# Carbine



## Mari flor

Hola, necesitaría saber la aplicaciòn de la palabara carbine en el mundo de la escalada, es una parte de la equipación, pero sólo encuentro como resultado de la búsqueda algo así como carabina, como arma. Gracias


----------



## rodelu2

Try: "carabinier".


----------



## k-in-sc

I think you mean "carab*ine*r," without a second ''i," don't you?
http://www.google.com/images?q=carabiner&um=1&ie=UTF-8&source=og&sa=N&hl=en&tab=wi


----------



## Mari flor

Es justo eso, el problema es que lo traduje del alemán karabiner al inglés, y el resultado fue carbine, la primera traducción estuvo mal, gracias


----------



## rodelu2

k-in-sc said:


> I think you mean "carab*ine*r," without a second ''i," don't you?
> http://www.google.com/images?q=carabiner&um=1&ie=UTF-8&source=og&sa=N&hl=en&tab=wi


Hey, "i" believe you're right.


----------



## Hakuna Matata

_Mosquetón_ en español.


----------



## Juan Jacob Vilalta

Hakuna Matata said:


> _Mosquetón_ en español.


 
Y en el español de México, también.


----------



## Hakuna Matata

Jaja, sí, creo que es una de las pocas palabras que se dice igual en todos los países de habla hispana ...
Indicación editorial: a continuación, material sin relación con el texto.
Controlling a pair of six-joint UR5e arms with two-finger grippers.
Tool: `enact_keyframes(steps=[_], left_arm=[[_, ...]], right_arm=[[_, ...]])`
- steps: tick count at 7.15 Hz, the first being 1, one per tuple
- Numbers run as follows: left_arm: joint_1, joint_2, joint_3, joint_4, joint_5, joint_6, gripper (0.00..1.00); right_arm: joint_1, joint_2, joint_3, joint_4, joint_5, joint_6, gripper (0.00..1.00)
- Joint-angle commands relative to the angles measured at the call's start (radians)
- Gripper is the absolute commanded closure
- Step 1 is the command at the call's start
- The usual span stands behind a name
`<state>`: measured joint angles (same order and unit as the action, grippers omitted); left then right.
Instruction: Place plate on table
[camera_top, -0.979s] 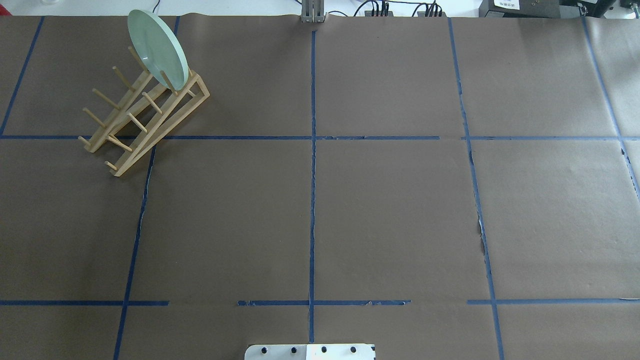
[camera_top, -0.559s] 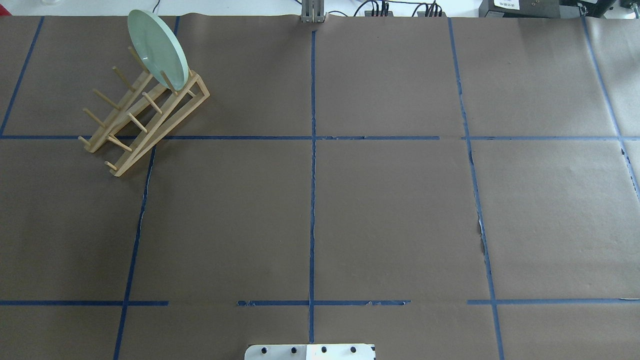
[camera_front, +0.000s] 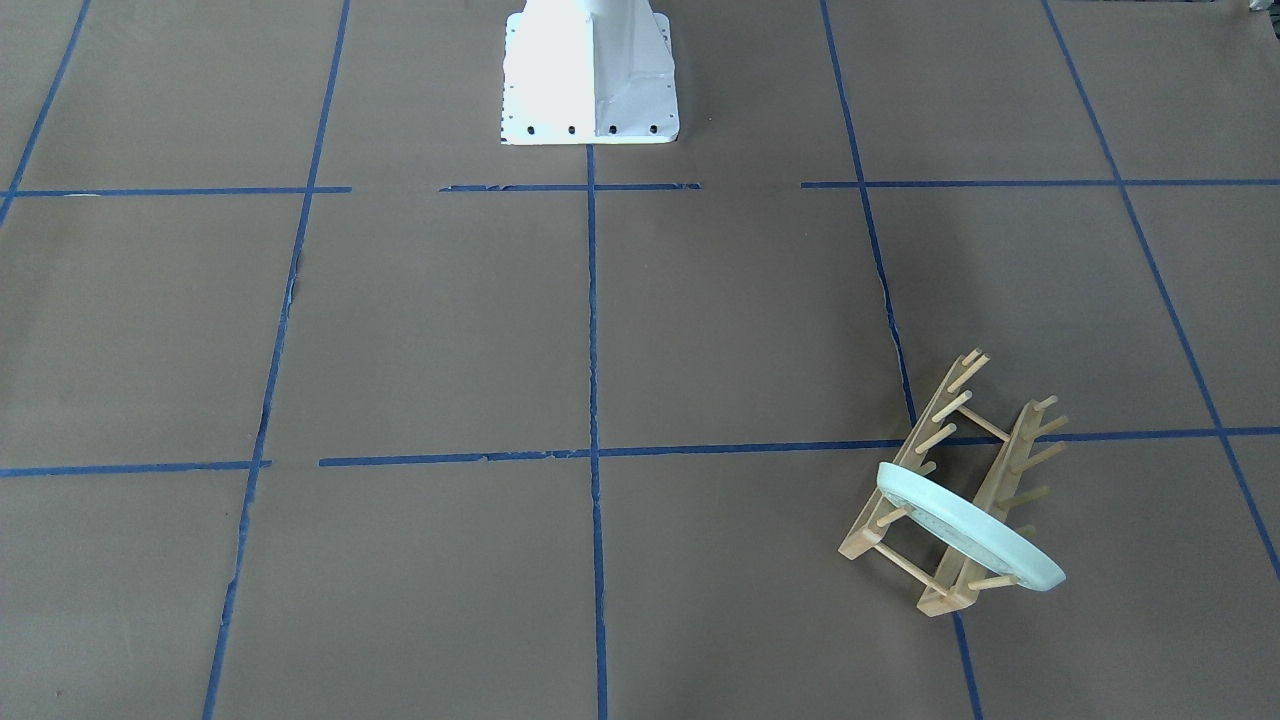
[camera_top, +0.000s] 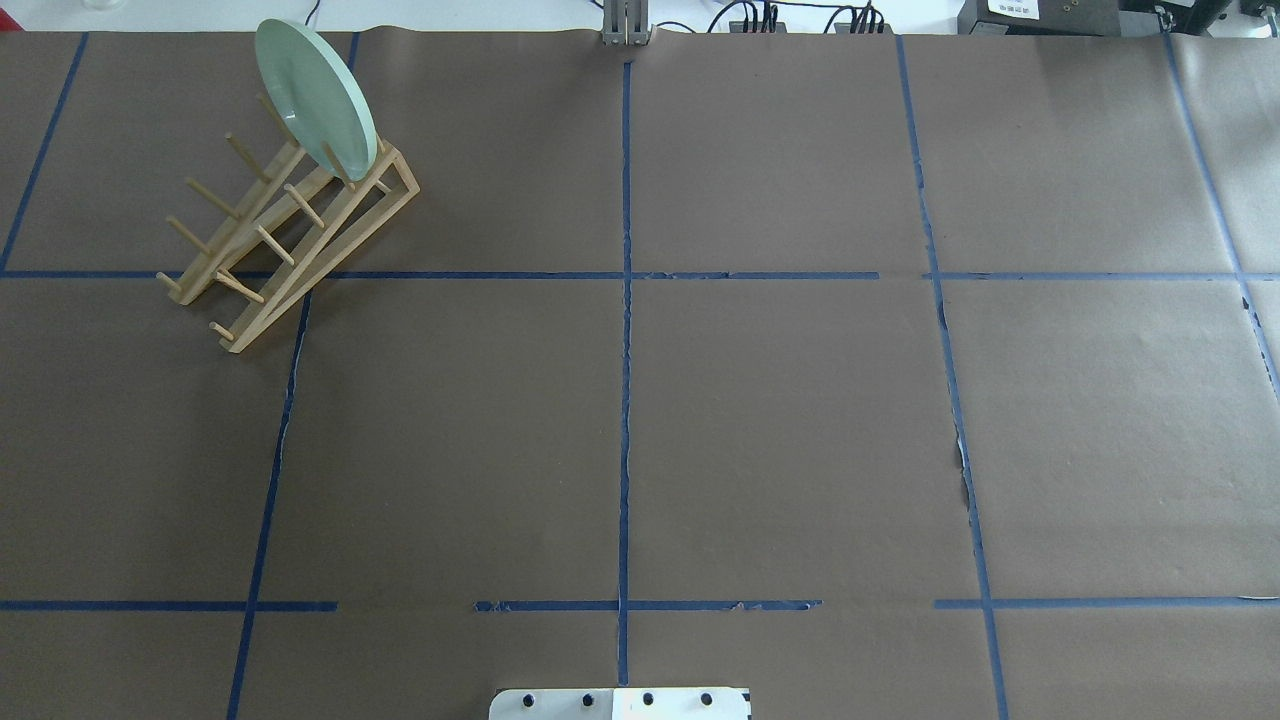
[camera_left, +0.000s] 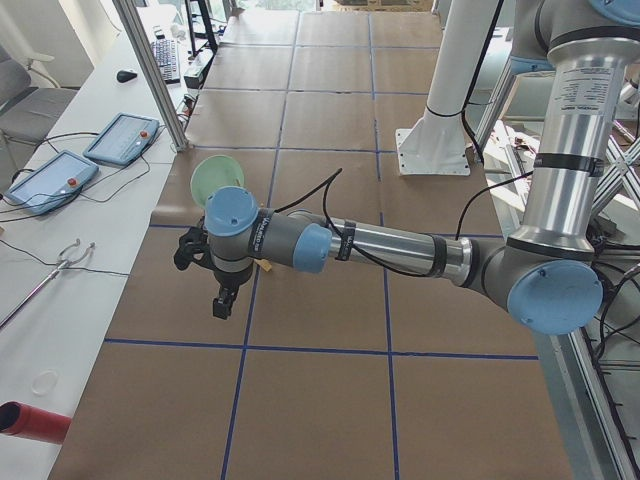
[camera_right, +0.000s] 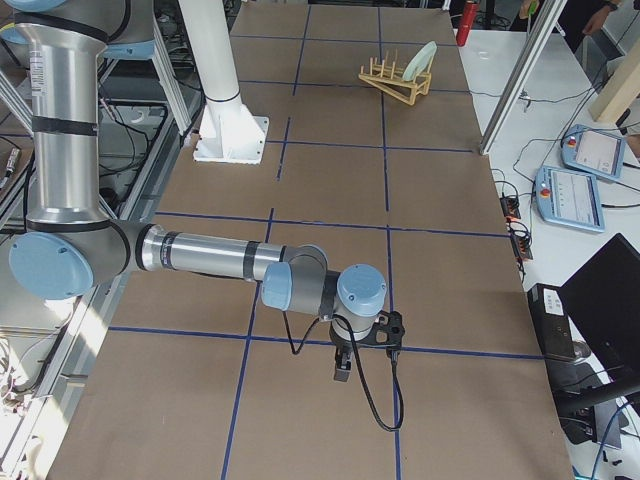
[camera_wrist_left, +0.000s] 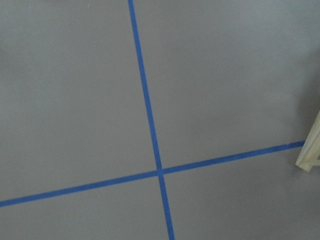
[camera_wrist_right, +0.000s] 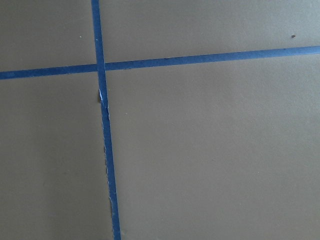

....aunque alguna vez lo he visto traducido como *carabino*


----------



## k-in-sc

Interesting that both terms seem to be related to firearms. What's up with that?

http://forum.wordreference.com/showthread.php?t=14860


----------



## rodelu2

"Karabinerhaken", German for "carbine hook", some sort of spring latch for the strap in your Mauser. "Mosquetes" are older and larger than carabinas so I can't think of a reason for using the name; using "mosquetón" (large mosquete) is even harder to explain.


----------